═══ Recorded information

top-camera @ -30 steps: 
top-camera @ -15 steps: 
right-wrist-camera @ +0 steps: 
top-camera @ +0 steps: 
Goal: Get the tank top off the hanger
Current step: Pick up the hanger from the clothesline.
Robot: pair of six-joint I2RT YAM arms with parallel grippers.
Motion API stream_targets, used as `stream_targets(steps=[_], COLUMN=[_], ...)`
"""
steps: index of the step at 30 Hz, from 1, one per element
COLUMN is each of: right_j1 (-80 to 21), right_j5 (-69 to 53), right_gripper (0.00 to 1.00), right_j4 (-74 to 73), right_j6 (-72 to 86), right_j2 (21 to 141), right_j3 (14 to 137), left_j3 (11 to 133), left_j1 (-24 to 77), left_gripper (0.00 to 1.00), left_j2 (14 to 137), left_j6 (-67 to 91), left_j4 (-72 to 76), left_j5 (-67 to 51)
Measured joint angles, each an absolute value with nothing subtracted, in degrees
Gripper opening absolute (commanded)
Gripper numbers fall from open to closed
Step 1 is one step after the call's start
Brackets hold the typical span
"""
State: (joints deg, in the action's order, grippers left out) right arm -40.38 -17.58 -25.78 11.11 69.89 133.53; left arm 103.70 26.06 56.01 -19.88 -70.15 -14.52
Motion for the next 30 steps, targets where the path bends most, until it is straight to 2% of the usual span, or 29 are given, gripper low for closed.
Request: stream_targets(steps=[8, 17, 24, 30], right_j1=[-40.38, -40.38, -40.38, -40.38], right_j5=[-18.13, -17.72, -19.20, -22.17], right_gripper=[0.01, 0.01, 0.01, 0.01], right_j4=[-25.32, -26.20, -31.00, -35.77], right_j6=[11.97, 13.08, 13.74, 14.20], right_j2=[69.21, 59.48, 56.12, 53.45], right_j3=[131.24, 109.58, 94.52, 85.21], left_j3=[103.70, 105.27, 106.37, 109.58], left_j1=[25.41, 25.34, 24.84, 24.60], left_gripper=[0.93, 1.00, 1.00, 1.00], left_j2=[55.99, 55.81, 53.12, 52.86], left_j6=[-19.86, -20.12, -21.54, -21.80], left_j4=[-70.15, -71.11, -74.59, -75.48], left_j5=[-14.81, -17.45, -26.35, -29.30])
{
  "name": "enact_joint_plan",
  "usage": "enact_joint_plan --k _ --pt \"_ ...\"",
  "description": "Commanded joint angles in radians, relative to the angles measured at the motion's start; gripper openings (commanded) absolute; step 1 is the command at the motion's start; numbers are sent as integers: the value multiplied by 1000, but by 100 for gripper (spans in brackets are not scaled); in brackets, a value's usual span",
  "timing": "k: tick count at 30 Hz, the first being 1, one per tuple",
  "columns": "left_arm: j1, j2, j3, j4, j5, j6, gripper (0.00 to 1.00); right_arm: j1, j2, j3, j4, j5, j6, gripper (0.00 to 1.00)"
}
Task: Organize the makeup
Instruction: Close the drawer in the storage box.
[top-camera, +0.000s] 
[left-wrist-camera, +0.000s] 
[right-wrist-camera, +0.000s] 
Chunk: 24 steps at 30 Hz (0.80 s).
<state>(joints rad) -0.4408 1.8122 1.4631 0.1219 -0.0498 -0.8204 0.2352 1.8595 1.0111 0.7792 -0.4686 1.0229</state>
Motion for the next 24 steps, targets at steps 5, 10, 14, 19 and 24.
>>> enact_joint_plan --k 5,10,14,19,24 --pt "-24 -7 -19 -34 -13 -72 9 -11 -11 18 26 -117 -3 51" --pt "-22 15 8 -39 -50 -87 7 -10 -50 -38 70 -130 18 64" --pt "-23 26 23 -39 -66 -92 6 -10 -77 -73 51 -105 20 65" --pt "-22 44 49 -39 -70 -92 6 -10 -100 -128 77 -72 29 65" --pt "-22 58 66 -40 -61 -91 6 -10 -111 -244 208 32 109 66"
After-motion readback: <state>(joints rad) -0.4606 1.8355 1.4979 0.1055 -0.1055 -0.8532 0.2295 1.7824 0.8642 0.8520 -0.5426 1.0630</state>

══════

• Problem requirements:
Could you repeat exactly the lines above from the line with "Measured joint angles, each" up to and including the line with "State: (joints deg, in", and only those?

• Result of this task:
Measured joint angles, each an absolute value with nothing subtracted, in degrees
Gripper opening absolute (commanded)
Gripper numbers fall from open to closed
Step 1 is one step after the call's start
Brackets hold the typical span
"""
State: (joints deg, in the action's order, grippers left out) right arm -40.38 -17.58 -25.78 11.11 69.89 133.53; left arm 103.70 26.06 56.01 -19.88 -70.15 -14.52

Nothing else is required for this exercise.